Einige Zeit darauf sind wir an der Rabiusa, der Wütenden, wie sie auf Deutsch hiesse. Aber oh weh, der Fluss, den wir auf einer Fussgängerbrücke queren, führt kein Wasser, er darf nicht toben. So ist das in unserer Neuzeit, die aus der Kraft des Wassers Elektrizität gewinnt. Im Restaurant Rathaus in Safien-Platz kehren wir gleich anschliessend ein, trinken hausgemachte Rhabarberlimonade. Zum Zeitvertreib google ich unsere Route, während Peter die Zeitung durchblättert. Dabei entdecke ich ein altes Foto.

Das Foto zeigt Josua Zinsli, den letzten Säumer vom Glaspass. Es stammt aus der Zeit vor 1880. Zinsli trägt einen Melonen-artigen Hut und einen groben Kittel. Mit seinem weissen Bart und dem Packpferd zur Seite sieht er aus wie ein Trapper auf Fotos vom Goldrausch am Klondike. Auch winters überquerte er berufeshalber den Pass; kaum vorstellbar für uns Heutige, wie das zu schaffen war.

***

Route: Thusis Bahnhof - Nollatobel - Urmein - Untertschappina - Obertschappina - Usser Glas/Glaspass - Inner Glas - Staubecken - Safien-Platz (Bus hinab zum Bahnhof Versam-Safien).

Gehzeit: 5 1/2 Stunden.

Höhendifferenz: 1220 Meter auf–, 600 abwärts.

Wanderkarte: 257 T «Safiental», 1: 50'000.

Kürzer: Wer mit dem Bus auf den Glaspass fährt, geht hernach praktisch nur noch abwärts. 600 Höhenmeter im Abstieg bis Safien-Platz, 1 1/2 Stunden Gehzeit.

Charakter: Zuerst ein Tobel. Dann ein weiter, aussichtsreicher Berghang zum Pass. Und als dritte Etappe ein steiler, aber gefahrloser Abstieg. Beeindruckende Rundsicht auf dem Pass und der Piz Beverin als dominanter Berg der Wanderung. Mittlere Anstrengung.

Höhepunkte: Der Nollasand. Die herzige Kirche von Tschappina. Ankunft und Einkehr auf dem Glaspass auf der Terrasse des Gasthauses Beverin. Der genial angelegte Saumpfad hinab nach Safien-Platz.

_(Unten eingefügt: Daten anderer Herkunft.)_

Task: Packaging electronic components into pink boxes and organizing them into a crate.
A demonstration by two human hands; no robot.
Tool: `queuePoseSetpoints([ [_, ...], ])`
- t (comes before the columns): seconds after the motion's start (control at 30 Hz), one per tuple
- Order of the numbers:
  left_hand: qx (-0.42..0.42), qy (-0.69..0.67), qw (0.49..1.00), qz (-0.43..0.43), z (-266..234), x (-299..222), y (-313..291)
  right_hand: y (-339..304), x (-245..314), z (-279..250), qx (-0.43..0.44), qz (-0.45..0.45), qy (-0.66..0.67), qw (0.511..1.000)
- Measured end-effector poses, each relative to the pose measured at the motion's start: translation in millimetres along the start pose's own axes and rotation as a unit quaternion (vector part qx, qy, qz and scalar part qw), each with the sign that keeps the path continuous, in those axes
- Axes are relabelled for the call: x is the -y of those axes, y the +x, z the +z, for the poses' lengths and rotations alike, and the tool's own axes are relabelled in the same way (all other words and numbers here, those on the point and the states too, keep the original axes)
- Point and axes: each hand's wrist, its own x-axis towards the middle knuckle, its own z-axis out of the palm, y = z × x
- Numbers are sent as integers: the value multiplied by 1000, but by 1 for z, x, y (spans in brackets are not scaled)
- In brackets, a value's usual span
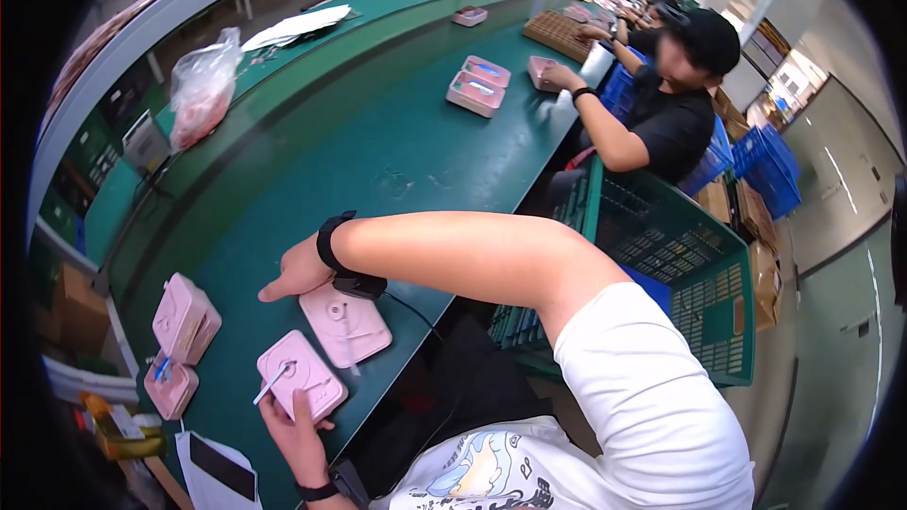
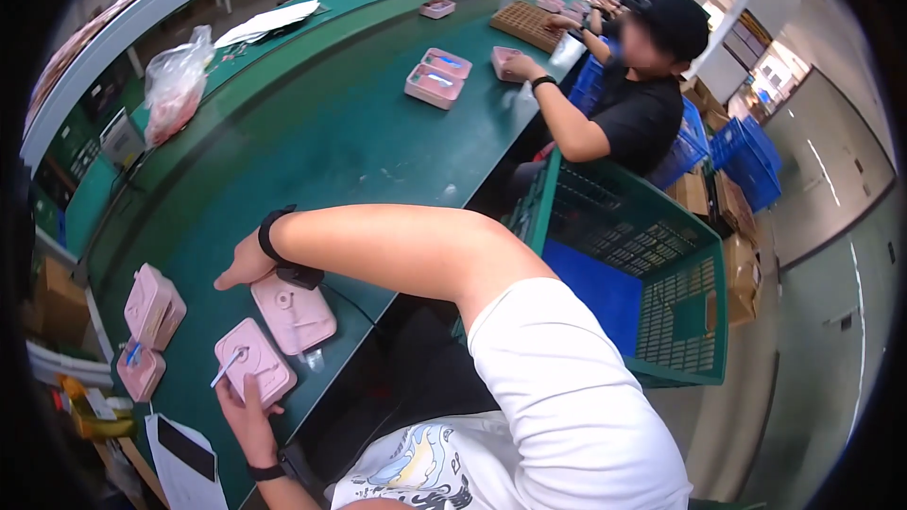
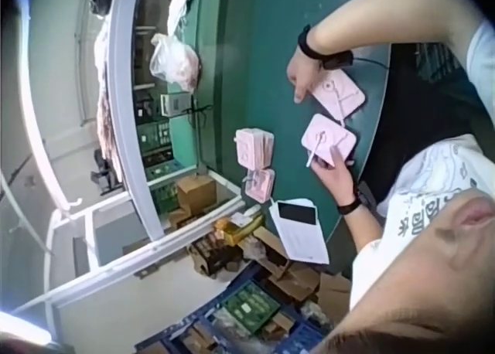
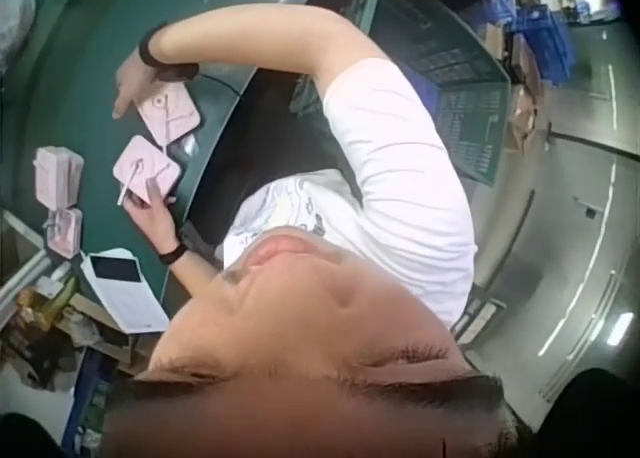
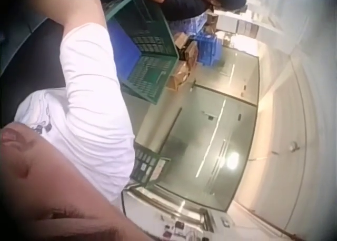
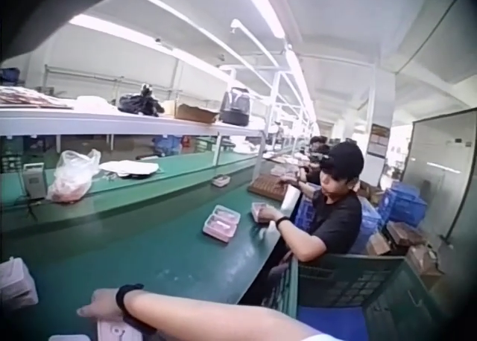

Kinder: Gut machbar. Auf der Schlusspassage im Steilhang vor Safien-Platz Vorsicht! Der Weg ist aber breit und hat ein Geländer.

Hund: Keine Probleme.

Einkehr: In Thusis, Tschappina und Safien-Platz. Und vor allem auf dem Glaspass. www.berggasthaus-beverin.ch. Di Ruhetag. Hier kann man auch übernachten.